“And why do so many people pursue nighttime activities that guarantee fatigue which leads to despondency and irritability and moral vulnerability? Is it owing to a strong belief in God’s counsel to get good rest (Psalm 127:2) and a firm trust in his power to work for those who wait for him (Isaiah 64:4; Psalm 37:5)?” John Piper, Future Grace, p. 301-302
When I worked for a church in my hometown, my Pastor continually asked me, “Are you sleeping? Are you exercising?” Basically, was I taking care of myself the way that God would like? Luckily, I like to sleep and, usually, I like to exercise too, but they both take some amount of discipline and a belief in God’s wise counsel. These words from Piper are convicting to me – do I really believe God and His word? Do I believe that sleep is important and that He is constantly working, even when I’m not?
In ministry, it’s easy to imagine that whatever I am doing at that exact moment is the most important thing that I could be doing and worth losing sleep or health over. And, in a general sense, it’s true: God’s Word agrees that the souls of men are more important than my very life. However, God has called me to a lifetime of ministry, even if it doesn’t always look like what I’m doing now. My perspective has to be looking to maintain a lifetime of ministry. That is not possible if I allow myself to be constantly sleep-deprived and out-of-shape, unready and ill-prepared to carry out the tasks that God gives me.
I love Proverbs 31:17 – “She sets about her work vigorously; her arms are strong for her tasks.” I don’t think this verse is calling women everywhere to spend hours in the gym everyday.

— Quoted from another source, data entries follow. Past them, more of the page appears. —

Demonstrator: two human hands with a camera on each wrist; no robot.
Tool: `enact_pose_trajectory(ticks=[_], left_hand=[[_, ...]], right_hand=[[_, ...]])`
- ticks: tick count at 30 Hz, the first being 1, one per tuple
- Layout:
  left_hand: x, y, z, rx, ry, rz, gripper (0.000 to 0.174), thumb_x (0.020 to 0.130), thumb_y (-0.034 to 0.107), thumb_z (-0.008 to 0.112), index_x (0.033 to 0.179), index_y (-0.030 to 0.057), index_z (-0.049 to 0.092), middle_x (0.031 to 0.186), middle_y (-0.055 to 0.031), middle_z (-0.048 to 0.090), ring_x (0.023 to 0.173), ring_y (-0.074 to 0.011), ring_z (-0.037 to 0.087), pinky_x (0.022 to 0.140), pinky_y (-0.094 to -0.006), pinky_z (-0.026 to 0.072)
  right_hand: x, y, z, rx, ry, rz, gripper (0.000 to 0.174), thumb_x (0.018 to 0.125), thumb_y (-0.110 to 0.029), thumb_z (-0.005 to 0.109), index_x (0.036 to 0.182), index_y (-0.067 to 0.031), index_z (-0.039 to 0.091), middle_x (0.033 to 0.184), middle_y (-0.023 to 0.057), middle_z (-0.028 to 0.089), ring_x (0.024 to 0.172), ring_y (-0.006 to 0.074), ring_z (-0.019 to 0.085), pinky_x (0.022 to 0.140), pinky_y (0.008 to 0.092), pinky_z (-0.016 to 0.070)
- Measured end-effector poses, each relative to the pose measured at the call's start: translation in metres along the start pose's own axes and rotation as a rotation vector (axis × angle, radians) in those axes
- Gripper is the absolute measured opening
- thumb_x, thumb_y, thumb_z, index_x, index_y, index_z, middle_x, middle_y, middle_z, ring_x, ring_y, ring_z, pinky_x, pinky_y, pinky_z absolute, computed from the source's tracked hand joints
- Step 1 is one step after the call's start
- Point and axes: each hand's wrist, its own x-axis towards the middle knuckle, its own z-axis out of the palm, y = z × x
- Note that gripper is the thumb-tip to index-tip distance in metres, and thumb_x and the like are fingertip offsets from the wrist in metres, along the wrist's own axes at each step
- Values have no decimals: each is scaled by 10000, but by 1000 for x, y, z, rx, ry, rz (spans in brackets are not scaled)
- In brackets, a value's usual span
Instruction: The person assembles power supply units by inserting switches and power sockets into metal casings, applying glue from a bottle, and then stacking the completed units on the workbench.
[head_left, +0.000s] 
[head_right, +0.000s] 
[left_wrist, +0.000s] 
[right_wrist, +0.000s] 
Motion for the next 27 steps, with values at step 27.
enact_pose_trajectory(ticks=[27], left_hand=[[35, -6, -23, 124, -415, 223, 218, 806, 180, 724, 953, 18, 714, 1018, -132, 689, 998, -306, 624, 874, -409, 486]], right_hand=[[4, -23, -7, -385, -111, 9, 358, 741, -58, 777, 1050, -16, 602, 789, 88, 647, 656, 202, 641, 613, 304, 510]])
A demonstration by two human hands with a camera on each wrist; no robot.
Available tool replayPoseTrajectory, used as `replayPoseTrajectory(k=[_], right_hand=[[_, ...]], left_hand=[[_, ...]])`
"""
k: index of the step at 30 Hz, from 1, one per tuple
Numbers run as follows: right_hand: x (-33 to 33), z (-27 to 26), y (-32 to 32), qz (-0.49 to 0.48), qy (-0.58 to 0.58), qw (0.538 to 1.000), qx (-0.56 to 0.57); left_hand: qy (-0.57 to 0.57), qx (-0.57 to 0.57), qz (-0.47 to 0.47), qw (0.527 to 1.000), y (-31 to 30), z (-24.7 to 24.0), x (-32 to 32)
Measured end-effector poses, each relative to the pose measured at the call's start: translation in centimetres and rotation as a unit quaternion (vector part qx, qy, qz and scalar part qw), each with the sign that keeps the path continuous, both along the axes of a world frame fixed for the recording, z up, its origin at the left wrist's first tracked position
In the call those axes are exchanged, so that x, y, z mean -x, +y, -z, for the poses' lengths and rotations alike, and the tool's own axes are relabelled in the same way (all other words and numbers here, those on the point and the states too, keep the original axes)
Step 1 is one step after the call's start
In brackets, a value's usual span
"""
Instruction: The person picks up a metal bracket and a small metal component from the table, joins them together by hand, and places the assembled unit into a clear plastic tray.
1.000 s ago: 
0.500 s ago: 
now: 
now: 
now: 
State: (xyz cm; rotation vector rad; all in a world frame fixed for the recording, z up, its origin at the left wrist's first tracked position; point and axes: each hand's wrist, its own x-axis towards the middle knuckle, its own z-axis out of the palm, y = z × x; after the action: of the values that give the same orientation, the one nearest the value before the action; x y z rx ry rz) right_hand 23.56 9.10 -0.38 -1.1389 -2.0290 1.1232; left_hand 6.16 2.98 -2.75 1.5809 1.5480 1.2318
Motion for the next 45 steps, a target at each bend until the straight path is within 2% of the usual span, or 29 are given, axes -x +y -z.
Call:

I don’t think that fits with the whole counsel of Scripture, which describes plenty of other ways we are to spend our time. However, it does tell us that we should aim to be physically strong and able to carry out the tasks that God gives us. If I am always fatigued, I am unable to serve my husband well, or look to the interests of others with godly energy.
In order to wake up and spend good time with the Lord, I simply must have 7-8 hours of sleep at night. If I do not, I’ve found that the temptation is too great for my weak spirit, and I stay in bed. So far this semester, my eating, exercise and sleep habits have been decent, but not consistently great. It is getting easier, though, as my daily life is developing a rhythm and I’m getting more accustomed to it. Keep me accountable to treating my body well!
Umm… I’d better go do some pull-ups.